Gluten-free Granola Bars with Butterfly Pea White Chocolate Bark

Prep Time
35 Minutes
Cook Time
2 Hours
Total Time
2 Hours and 35 Minutes
Yields
Ingredients

Granola Bar Ingredients:

  • 1 cup pitted dates
  • 6 tbsp hot water (+ more for soakingthe dates)
  • 1 cup + 2 tbsp Bob’s Red Mill Gluten-free Protein Oats*
  • ¾ cup pumpkin seeds
  • ¾ cup sunflower seeds
  • ¾ cup peanut butter
  • ¼ cup maple syrup
  • 2 tsp pure vanilla extract
  • ½ tsp Rose Salt

Butterfly Pea White Chocolate Bark Ingredients:

  • 2 cups white chocolate
  • Optional for adding color: ¼ tsp butterfly pea powder + a pinch of aqua spirulina powder
  • Toppings of choice, used here a handful of pumpkin seeds, cacao nibs and goji berries

*This post is brought to you by Bob’s Red Mill.

Equipment Needed

8x8 or 11x7” dish

Instructions
  1. Date paste: Soak dates in hot water for 15 minutes. Drain the water and transfer dates to a blender along with 6 tbsp of hot water. Blend until smooth and paste-like. Don’t remove the date paste from the blender.
  2. To the same blender, add oats, pumpkin seeds, sunflower seeds, peanut butter, maple syrup, vanilla extract and salt. Blend until sticky and coarsely ground. You may need to pause blending and scrape down the side of the blender a few times. 
  3. Test the mixture by pressing it between your fingers: It should come together and not stick to your fingers. If the mixture is too sticky, add some more oats and blend again. If the mixture is too dry, add some water 1 tbsp at a time.
  4. Line a dish with wax paper.
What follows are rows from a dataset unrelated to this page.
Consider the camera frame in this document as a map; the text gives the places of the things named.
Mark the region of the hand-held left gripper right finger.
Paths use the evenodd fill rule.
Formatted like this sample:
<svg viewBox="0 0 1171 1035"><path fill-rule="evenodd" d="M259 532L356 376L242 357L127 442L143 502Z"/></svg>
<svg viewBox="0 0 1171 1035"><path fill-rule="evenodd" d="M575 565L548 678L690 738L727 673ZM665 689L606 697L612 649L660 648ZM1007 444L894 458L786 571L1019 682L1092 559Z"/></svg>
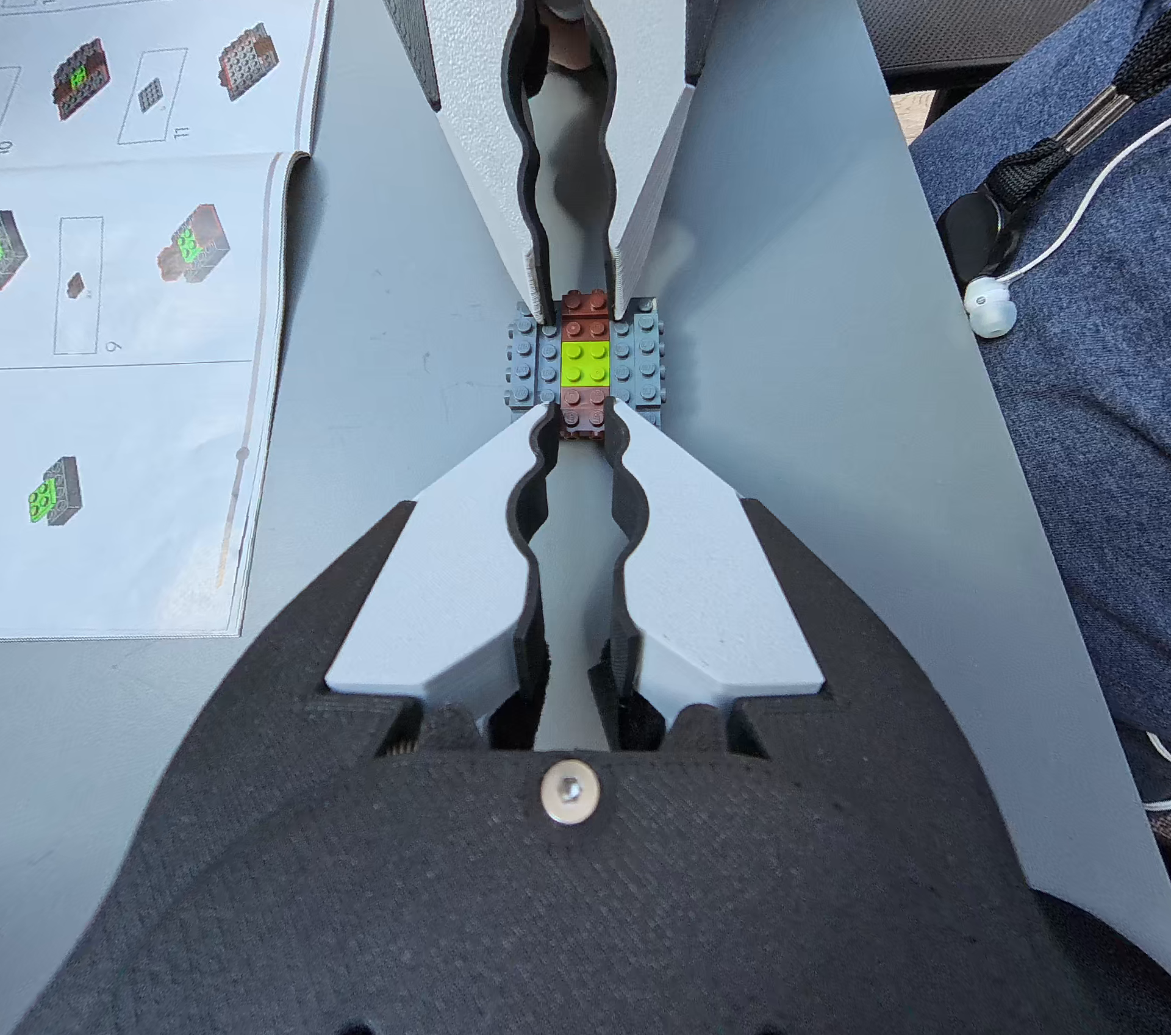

Firmly and evenly press down the mixture into the dish.
  5. Temper white chocolate, and mix in color powders if using, and pour over the date mixture. Sprinkle toppings over white chocolate before the chocolate solidifies. Refrigerate for minimum 2 hours up to overnight or until the base is firmly set.
    1. When ready, cut into bars or squares. Keep refrigerated.